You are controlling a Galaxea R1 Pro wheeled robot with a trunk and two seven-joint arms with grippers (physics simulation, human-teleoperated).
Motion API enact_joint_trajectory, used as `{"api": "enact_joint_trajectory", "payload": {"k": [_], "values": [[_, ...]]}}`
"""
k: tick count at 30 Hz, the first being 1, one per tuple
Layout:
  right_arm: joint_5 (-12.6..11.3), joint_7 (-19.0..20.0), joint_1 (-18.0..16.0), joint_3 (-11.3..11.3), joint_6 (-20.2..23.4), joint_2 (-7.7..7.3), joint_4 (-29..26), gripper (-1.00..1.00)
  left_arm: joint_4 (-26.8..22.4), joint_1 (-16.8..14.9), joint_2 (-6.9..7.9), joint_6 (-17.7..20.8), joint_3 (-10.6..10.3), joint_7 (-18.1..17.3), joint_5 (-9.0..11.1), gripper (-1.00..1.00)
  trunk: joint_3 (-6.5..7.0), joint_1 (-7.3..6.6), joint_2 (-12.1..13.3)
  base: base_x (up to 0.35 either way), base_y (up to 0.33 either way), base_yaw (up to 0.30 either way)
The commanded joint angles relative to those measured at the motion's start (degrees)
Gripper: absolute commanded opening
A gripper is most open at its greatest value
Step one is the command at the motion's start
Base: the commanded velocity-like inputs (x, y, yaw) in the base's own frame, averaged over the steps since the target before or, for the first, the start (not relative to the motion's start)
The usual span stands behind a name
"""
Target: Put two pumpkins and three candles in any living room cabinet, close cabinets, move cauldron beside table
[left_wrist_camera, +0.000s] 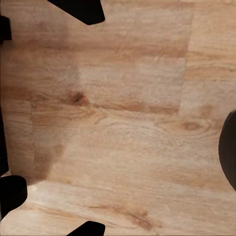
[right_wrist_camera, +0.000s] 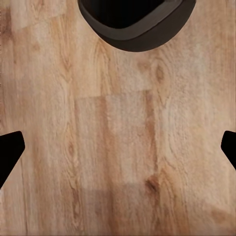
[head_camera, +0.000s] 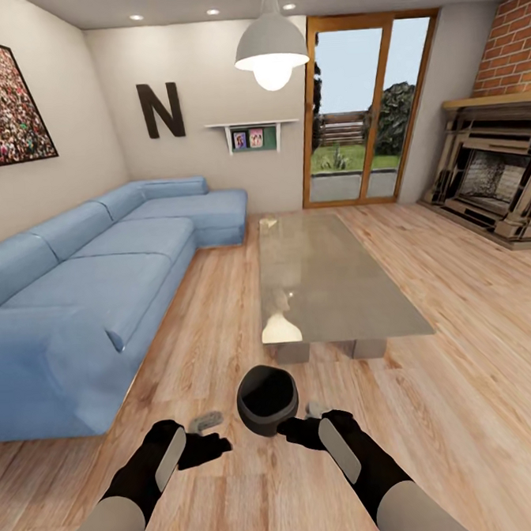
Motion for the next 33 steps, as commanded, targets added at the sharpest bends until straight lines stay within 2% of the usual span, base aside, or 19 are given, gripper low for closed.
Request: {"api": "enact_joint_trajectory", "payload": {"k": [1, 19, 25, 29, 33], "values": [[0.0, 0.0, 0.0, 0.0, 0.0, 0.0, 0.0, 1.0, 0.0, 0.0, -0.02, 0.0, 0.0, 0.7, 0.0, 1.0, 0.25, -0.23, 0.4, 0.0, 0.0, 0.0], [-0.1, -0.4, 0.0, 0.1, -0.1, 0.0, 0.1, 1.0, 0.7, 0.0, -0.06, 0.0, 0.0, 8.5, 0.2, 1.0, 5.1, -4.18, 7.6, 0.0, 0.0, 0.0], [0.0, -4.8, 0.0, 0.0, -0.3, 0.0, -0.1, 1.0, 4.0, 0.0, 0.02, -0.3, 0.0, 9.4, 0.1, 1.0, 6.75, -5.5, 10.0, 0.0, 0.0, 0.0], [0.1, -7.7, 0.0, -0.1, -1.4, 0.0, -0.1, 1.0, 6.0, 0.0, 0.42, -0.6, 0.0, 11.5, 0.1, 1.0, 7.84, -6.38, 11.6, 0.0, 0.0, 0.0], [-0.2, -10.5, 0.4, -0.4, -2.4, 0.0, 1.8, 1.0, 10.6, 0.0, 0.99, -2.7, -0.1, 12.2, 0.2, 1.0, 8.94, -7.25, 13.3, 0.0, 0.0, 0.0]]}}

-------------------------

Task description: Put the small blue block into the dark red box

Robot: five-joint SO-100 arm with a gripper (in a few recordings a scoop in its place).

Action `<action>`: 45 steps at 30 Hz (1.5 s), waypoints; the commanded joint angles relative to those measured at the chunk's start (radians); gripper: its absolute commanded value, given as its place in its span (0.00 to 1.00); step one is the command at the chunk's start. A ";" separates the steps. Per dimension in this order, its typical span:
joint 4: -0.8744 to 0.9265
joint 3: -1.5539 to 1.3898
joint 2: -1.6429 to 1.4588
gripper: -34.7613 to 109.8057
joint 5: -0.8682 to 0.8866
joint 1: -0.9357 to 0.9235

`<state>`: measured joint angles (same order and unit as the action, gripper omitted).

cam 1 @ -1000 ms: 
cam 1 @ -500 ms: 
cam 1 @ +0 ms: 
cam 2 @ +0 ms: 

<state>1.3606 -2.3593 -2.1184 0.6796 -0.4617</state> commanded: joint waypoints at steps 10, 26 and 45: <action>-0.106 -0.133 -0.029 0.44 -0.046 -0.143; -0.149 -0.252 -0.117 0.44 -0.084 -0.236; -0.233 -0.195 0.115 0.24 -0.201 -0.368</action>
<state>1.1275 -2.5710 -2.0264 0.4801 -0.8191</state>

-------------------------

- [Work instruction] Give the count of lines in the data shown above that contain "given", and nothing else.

- [Answer below] 2